1. Assume that the marks in the following subjects are normally distributed:
Subject Mean (μ) Standard deviation (σ)
Statistics 50 12
Economics 65 10
Mathematics 76 8
(a) Douglas obtained a final mark of 68 in Statistics, 73 in Economics, and 71 in Mathematics. In
which subject did he perform best compared to the rest of the class?
(b) Maria’s z scores were 1.2 in Statistics, -0.5 in Economics, and -1.5 in English. Calculate Maria’s
mark in the subject where she performed worst compared to the rest.
(c) Examiners often use z scores to scale marks via a new mean and a new standard deviation.
The new marks are then directly comparable. Calculate the scaled marks with a new mean of
100 and a new standard deviation of 20 in each subject for Douglas and Maria.
(d) Refer to part (c). Who had the best overall performance?
2. It has long been known that brain weight scales with body weight across large groups of animals.
The data were collected on n = 24 mammals and is found in the Q2 sheet in the Excel spreadsheet.
Let X be the body weights (kg) and Y be the brain weights (g).
(a) Produce a scatter plot of ”Brain weights (g)” versus ”Body weights (kg)”. Make sure you label
your axes properly and that your graph has an appropriate title. Briefly describe the nature
of the relationship between these two variables. Are there any outliers? If yes, can we remove
them? Why or why not?
(b) You would like to build a linear regression model to predict brain weights (g) using body weight
(kg). Which model: linear-linear, log-linear, linear-log, or log-log fits the data better? Provide
visual evidence to support your argument. Write down the model of your choice.
23. The dataset Q3 contains the following information on a sample of n = 36 severely depressed indi-
viduals.
Variable Description
Eff Measure of the effectiveness of the treatment
Age Age (years)
Tmt Treatment received (A, B or C)
(a) Produce a scatter plot of Eff versus Age. What does it show?
(b) Run a regression of Eff on Age. Write down the fitted regression equation.
(c) Produce another scatter plot of Eff versus Age but this time with colour coding and different
regression lines for each of the three treatments. Does the treatment appear to interact with
age in explaining the response? Explain why or why not.
(d) Code up dummy variables for treatments A and B as well as an interaction between Age and
each of treatments A and B. Attach the R code to show how you create the dummies and
interaction terms. Why don’t we need a dummy variable for treatment C?
(e) Using Age, the dummies, and the interactions as predictors, perform the backward elimination
to obtain the best model by means of AIC criterion. Write down the final estimated regression
equation. What percentage of the total variation in Eff is explained by the model?
(f) Use the partial F test to determine which model [the one in part (b) or the one in part (e)]

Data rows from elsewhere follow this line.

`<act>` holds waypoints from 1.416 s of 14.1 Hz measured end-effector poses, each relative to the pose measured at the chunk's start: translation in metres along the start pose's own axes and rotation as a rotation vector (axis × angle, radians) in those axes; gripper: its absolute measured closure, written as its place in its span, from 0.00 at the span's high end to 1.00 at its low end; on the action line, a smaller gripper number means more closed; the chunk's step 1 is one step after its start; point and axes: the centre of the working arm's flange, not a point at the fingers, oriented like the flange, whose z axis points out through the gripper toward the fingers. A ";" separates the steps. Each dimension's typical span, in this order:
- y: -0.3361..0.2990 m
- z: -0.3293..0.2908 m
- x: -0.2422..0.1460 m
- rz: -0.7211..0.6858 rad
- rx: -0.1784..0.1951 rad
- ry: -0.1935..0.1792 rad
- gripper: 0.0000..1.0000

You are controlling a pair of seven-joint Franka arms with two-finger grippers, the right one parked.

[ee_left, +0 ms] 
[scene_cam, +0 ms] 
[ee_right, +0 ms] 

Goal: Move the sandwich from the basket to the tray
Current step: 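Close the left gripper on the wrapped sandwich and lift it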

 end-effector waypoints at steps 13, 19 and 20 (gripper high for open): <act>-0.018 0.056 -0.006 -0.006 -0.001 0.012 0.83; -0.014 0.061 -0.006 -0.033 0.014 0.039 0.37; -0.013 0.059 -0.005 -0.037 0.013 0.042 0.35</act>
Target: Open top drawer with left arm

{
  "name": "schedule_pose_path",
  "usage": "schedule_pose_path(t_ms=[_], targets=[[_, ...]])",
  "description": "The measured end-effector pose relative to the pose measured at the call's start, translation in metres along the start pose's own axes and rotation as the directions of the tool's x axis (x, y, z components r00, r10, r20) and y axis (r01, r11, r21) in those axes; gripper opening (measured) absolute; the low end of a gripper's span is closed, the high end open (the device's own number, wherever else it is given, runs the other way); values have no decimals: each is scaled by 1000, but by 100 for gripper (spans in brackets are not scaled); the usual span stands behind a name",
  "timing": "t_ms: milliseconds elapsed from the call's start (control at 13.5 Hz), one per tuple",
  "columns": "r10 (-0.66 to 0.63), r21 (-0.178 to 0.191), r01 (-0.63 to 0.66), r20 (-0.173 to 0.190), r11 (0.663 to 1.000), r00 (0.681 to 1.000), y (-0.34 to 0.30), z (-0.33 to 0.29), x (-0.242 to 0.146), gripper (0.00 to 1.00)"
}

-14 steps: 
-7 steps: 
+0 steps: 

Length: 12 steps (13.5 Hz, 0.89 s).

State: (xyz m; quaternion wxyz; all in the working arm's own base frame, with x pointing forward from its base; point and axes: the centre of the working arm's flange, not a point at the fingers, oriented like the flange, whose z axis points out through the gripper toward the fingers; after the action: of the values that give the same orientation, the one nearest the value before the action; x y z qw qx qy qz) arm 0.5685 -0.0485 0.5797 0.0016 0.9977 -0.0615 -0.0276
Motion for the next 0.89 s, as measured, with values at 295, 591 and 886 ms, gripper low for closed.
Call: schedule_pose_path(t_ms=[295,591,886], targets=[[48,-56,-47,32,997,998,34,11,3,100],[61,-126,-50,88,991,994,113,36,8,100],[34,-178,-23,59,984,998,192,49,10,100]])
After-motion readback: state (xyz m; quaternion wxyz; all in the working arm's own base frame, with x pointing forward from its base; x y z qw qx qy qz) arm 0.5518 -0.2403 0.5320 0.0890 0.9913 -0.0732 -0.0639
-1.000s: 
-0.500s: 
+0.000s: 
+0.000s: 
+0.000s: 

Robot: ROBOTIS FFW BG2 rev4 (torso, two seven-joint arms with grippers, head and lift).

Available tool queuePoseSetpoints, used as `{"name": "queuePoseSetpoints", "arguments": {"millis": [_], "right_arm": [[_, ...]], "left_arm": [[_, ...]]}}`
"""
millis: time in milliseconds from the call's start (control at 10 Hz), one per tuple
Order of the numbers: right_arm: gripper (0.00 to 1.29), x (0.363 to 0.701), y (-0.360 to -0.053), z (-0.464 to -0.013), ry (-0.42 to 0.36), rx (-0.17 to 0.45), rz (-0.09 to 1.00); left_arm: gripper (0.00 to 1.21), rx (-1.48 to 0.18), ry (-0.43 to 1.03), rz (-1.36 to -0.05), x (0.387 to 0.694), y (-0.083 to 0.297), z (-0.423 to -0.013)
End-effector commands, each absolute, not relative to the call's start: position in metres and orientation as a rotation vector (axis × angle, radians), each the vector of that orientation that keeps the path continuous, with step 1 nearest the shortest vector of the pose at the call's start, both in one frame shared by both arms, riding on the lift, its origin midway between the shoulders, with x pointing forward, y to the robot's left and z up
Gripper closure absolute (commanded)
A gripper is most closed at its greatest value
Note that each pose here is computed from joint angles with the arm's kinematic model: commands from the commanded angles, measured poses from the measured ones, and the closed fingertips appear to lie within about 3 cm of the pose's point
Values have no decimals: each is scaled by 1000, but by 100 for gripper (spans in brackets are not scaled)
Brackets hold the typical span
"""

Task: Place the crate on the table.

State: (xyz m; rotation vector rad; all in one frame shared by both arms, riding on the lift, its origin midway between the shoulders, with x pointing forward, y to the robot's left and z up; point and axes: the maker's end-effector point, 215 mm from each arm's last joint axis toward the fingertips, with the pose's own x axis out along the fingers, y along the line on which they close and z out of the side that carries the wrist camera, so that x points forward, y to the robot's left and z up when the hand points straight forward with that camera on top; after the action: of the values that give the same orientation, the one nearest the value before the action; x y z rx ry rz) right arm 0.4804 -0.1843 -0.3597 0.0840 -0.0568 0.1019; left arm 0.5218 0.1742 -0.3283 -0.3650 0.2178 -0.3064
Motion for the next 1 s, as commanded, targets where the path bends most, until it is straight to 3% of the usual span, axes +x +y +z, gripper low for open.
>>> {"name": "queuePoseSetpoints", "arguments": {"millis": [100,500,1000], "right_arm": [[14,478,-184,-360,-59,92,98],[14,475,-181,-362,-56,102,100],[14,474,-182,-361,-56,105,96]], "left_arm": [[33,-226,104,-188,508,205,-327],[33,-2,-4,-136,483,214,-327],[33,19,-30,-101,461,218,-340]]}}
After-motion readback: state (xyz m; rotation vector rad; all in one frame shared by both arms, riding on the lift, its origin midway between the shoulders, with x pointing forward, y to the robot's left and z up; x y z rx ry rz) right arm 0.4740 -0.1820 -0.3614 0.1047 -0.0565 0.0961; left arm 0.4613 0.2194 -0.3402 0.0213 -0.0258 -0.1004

fits the data better. Include mention of H0 and H1, the observed value of the test statistic, the
p-value, the decision, and conclusion.
(g) Predict the effectiveness of treatments for the following people:
Patient Age Treatment
Peter 20 A
Anna 56 B
Louis 69 C
4. As part of the 2020 College Alcohol Study, students who drank alcohol in their senior year were
asked if drinking ever resulted in missing a class. The data are given in the following table:
Drinking Status
Missed a class Nonbinger Occasional binger Frequent binger Total
No 41 18 11 70
Yes 4 8 18 30
Total 45 26 29 100
(a) At the 0.05 level of significance, is there evidence of a significant association between missing
a class and drinking status? Include mention of H0 and H1, the observed value of the test
statistic, the p-value, the decision, and conclusion.
(b) What is the conditional distribution of drinking status?
(c) What are the odds of a nonbinger who missed a class?
(d) What are the odds of a frequent binger who missed a class?
(e) What is the odds ratio for nonbingers versus frequent bingers who missed a class?
(f) Fit a logistic regression of a senior student who never missed a class on drinking status. Treat
frequent binger as a base group. Write down the fitted regression equation.
(g) Refer to part (f). What is the odds ratio for nonbingers versus frequent bingers who missed a
class? Is it the same as your calculation in part (e)? Explain why or why not.